• **Assignment**
Among the records below, find the lines that hold the word "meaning" and report how many there are, with no other words.

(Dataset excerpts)

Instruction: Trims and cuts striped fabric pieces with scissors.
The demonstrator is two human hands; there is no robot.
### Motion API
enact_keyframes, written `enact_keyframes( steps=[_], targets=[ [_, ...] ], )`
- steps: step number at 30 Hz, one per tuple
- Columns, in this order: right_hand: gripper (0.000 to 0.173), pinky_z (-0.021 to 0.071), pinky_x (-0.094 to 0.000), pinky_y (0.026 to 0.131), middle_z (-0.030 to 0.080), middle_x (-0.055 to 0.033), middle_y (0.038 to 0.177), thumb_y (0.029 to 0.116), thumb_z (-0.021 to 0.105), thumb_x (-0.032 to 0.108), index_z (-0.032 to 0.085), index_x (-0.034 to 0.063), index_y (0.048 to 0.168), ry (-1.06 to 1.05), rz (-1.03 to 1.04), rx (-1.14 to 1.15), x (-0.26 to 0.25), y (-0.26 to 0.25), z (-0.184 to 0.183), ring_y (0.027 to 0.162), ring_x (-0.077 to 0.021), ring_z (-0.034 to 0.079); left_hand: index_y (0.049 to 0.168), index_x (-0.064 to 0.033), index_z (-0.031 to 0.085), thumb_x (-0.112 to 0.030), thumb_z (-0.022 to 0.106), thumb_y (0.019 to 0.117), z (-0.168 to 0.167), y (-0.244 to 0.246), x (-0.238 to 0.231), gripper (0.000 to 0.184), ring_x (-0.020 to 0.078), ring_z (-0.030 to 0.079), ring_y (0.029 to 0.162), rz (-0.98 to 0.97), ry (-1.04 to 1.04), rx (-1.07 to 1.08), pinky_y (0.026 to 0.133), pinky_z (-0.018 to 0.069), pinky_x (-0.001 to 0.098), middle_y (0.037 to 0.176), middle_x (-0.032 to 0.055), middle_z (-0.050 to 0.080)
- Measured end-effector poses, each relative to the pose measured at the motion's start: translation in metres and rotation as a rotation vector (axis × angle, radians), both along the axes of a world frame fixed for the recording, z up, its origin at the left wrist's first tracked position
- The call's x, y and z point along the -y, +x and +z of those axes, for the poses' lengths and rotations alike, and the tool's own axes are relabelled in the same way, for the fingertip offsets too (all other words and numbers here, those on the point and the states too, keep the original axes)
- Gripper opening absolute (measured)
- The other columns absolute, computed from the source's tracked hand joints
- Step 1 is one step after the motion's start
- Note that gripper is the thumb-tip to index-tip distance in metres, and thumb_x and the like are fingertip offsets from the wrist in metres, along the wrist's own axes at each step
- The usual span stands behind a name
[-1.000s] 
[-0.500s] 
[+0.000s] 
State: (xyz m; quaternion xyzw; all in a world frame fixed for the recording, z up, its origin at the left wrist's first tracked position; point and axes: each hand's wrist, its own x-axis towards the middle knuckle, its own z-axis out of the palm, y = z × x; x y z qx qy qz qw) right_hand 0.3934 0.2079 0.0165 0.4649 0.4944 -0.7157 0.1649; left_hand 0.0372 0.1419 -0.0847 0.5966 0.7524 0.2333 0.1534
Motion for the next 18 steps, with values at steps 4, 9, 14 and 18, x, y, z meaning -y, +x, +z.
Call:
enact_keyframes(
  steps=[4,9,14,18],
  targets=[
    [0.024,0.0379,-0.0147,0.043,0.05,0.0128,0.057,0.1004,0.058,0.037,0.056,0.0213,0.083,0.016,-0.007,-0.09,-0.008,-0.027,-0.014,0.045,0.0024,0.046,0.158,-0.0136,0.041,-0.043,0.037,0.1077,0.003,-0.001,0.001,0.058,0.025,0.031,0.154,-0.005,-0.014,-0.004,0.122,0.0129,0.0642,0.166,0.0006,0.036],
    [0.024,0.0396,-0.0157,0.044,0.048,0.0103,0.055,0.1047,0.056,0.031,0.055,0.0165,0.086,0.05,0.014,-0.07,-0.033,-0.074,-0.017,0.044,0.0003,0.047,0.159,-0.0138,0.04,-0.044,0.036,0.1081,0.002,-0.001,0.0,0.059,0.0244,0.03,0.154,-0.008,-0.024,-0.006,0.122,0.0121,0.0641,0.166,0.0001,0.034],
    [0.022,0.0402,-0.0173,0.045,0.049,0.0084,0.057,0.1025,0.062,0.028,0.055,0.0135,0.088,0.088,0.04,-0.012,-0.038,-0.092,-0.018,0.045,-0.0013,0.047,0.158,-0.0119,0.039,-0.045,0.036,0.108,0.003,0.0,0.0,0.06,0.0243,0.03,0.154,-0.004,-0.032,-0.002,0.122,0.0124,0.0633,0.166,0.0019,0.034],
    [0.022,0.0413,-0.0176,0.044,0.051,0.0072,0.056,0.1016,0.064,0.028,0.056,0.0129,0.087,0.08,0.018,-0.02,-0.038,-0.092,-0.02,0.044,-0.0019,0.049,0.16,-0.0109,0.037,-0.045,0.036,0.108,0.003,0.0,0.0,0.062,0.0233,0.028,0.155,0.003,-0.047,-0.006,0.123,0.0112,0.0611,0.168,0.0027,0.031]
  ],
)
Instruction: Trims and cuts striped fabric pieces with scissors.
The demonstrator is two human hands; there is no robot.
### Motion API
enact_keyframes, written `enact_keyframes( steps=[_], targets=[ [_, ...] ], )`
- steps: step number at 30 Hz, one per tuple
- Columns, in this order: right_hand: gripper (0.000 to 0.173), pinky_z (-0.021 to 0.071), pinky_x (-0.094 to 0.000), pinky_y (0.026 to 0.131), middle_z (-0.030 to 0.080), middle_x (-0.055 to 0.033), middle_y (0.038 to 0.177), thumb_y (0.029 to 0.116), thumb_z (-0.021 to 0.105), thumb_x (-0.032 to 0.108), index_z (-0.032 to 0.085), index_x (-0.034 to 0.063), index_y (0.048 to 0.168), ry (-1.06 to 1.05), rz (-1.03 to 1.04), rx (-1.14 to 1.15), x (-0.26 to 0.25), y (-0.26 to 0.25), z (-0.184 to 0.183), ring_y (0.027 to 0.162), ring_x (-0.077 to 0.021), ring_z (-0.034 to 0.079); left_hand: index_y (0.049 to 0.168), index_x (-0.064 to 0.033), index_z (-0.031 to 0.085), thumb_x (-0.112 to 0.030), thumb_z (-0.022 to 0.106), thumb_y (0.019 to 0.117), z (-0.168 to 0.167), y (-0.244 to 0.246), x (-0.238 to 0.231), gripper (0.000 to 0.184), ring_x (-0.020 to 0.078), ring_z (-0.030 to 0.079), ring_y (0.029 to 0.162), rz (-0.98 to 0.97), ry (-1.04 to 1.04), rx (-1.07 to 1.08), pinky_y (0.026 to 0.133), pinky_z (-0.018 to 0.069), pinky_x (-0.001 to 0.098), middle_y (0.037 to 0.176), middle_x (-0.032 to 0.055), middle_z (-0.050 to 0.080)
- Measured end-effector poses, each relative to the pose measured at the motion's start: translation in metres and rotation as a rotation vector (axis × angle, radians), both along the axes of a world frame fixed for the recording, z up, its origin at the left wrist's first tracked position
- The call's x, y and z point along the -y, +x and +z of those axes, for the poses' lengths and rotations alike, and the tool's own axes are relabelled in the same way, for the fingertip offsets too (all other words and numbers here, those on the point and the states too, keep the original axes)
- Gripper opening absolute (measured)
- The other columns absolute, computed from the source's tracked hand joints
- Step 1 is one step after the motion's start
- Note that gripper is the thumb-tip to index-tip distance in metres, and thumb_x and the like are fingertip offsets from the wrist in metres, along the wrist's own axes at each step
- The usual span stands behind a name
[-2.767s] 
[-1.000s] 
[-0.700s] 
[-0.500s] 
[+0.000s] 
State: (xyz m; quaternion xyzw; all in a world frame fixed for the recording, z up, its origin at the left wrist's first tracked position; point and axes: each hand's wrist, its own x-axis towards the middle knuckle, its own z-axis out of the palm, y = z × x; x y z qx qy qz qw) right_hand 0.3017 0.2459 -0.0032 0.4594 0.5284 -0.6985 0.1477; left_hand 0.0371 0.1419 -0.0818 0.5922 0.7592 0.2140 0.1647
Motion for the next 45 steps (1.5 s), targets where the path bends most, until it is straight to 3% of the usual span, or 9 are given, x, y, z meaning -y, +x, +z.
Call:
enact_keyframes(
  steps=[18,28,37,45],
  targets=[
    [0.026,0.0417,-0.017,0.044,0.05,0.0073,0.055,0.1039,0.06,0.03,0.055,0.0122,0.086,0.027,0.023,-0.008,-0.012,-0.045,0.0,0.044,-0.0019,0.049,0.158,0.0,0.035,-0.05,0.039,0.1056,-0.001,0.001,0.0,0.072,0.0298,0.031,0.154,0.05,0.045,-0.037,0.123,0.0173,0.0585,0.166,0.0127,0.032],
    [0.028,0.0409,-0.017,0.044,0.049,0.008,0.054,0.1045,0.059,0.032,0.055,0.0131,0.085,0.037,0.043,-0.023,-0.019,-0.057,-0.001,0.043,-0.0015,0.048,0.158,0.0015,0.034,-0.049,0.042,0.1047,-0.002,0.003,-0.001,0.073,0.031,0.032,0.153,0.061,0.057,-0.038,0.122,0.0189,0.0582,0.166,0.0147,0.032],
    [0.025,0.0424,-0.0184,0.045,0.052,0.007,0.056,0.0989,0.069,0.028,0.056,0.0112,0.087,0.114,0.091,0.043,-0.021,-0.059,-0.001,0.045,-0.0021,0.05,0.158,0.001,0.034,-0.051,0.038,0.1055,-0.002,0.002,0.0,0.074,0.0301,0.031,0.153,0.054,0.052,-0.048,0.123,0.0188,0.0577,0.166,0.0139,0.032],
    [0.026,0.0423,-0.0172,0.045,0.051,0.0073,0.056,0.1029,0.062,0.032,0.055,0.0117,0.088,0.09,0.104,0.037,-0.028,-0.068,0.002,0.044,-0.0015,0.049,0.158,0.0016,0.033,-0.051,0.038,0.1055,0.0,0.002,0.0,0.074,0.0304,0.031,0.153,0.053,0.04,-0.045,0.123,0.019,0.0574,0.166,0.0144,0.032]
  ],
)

• **Finished task**
2